• HOW TO COMPLETE THIS TASK
In the lines below, look for "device". Copy each line where it appears.

• RECORDS

BEGIN

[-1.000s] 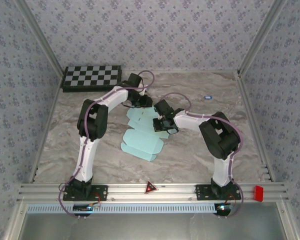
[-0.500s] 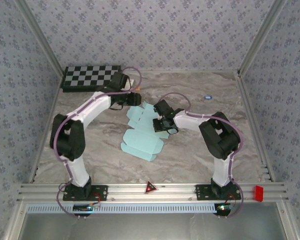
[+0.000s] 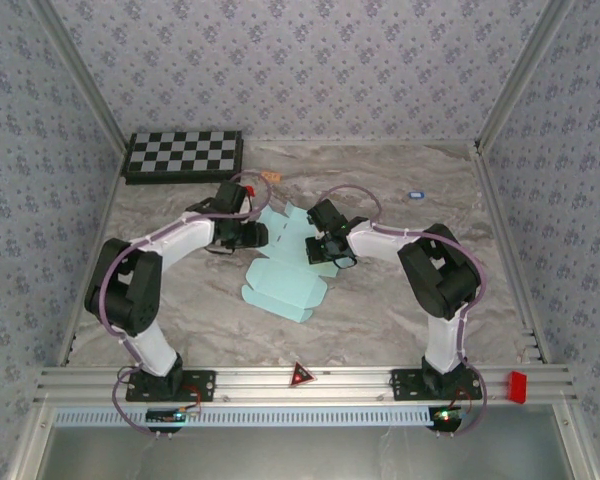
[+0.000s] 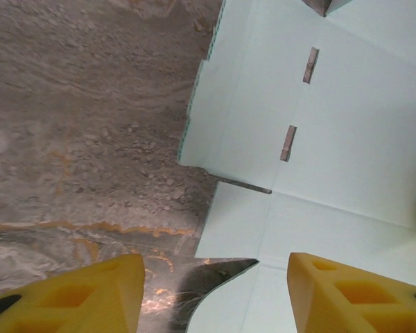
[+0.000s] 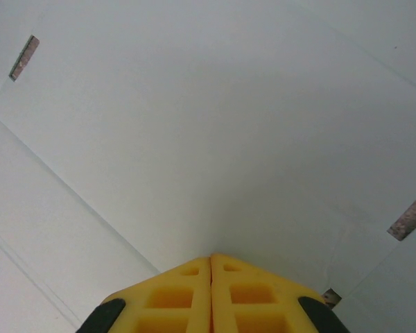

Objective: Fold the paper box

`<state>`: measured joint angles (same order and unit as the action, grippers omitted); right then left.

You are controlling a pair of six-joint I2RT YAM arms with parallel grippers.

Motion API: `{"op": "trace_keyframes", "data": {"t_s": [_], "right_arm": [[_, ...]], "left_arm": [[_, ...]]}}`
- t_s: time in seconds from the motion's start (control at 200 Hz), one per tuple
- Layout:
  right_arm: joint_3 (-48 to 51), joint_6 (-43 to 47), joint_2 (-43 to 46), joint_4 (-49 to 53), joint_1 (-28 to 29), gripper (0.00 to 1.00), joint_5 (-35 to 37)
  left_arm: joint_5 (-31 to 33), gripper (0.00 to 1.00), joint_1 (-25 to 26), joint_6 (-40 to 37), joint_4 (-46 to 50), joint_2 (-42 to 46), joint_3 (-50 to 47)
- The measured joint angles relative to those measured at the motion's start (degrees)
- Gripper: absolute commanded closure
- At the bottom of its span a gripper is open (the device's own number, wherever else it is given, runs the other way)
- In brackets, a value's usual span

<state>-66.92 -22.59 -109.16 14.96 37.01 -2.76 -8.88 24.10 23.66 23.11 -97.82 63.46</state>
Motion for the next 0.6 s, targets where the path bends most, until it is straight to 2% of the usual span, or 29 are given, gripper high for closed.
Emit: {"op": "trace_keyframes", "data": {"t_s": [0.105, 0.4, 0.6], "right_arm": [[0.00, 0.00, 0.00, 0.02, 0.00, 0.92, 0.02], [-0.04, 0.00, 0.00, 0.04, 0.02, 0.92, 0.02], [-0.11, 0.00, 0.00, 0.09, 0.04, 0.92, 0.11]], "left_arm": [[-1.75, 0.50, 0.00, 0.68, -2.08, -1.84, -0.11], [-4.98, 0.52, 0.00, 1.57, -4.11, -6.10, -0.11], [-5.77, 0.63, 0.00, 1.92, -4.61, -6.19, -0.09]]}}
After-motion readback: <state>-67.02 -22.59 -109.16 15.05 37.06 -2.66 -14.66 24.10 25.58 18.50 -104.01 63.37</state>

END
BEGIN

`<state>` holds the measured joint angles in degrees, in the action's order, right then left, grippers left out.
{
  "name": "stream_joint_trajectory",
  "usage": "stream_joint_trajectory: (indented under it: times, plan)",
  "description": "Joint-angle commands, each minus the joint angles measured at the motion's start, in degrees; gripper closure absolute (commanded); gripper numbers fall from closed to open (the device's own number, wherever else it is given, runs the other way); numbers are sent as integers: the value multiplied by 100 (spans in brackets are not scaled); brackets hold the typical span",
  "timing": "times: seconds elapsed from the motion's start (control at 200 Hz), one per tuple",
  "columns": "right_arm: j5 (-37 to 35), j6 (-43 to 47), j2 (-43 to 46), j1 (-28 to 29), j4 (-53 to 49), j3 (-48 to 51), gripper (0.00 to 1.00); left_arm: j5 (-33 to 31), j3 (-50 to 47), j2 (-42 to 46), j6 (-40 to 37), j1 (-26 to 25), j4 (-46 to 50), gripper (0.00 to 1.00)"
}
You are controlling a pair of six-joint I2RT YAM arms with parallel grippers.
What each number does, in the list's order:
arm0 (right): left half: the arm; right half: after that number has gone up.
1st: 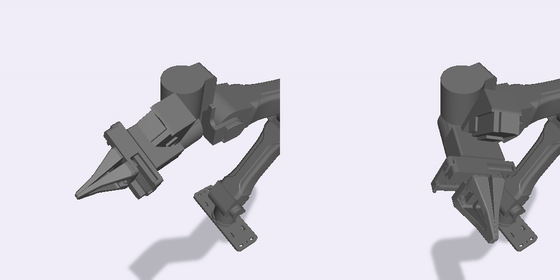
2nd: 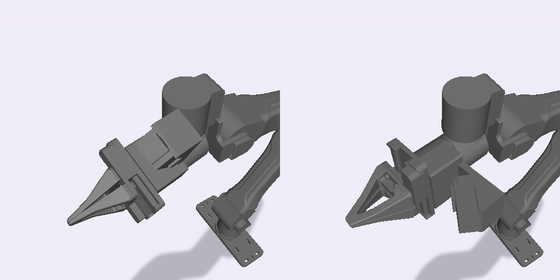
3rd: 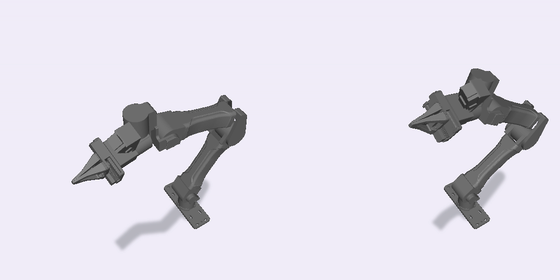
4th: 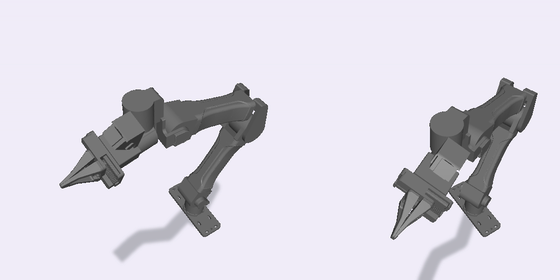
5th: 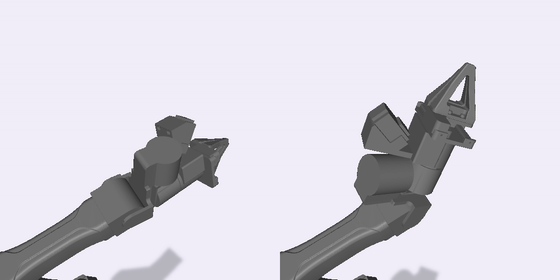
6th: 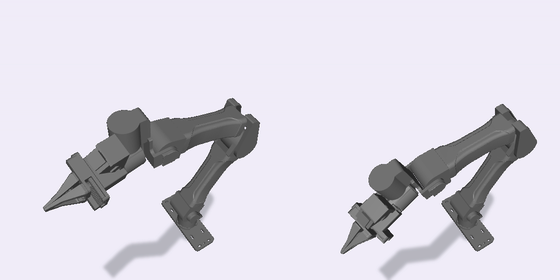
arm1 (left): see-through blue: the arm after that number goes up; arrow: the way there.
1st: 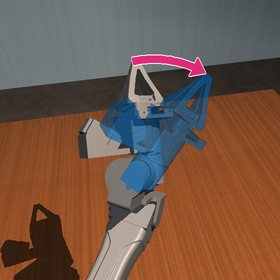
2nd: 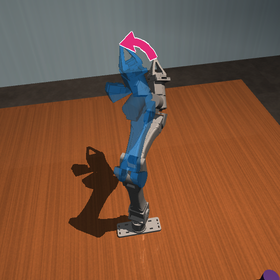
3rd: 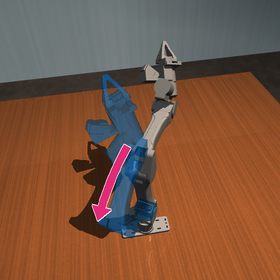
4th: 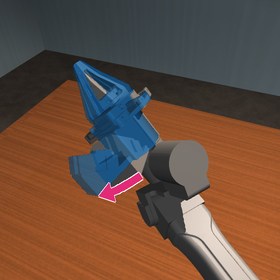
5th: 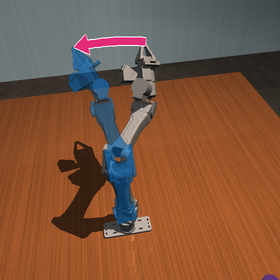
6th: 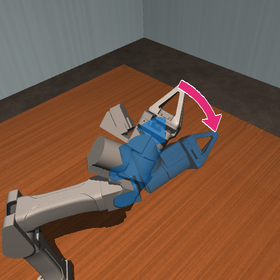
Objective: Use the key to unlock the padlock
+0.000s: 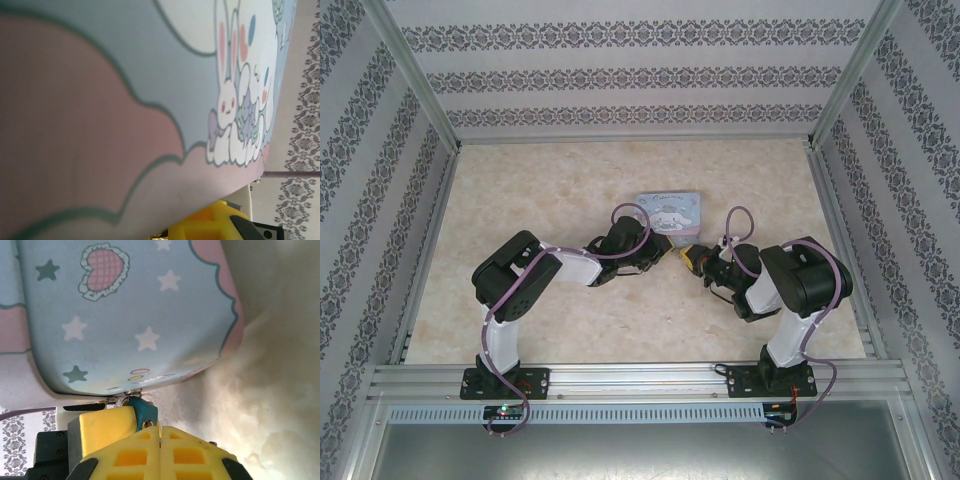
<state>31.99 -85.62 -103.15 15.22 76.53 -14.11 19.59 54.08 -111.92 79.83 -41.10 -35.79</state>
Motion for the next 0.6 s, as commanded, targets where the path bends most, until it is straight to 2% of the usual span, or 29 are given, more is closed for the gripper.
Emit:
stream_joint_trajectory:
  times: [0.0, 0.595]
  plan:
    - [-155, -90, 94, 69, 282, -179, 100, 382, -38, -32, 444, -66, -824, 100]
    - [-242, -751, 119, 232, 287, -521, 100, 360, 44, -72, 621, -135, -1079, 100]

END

• EXERCISE RESPONSE
- At the bottom of its span a gripper is open (the device's own number, wherever else it is given, runs the other way)
  "description": "Joint-angle commands, each minus the joint angles measured at the motion's start, in degrees; gripper closure absolute (commanded); gripper numbers fall from closed to open (the device's own number, wherever else it is given, runs the other way); numbers are sent as integers: the value multiplied by 100 (spans in brackets are not scaled); brackets hold the typical span",

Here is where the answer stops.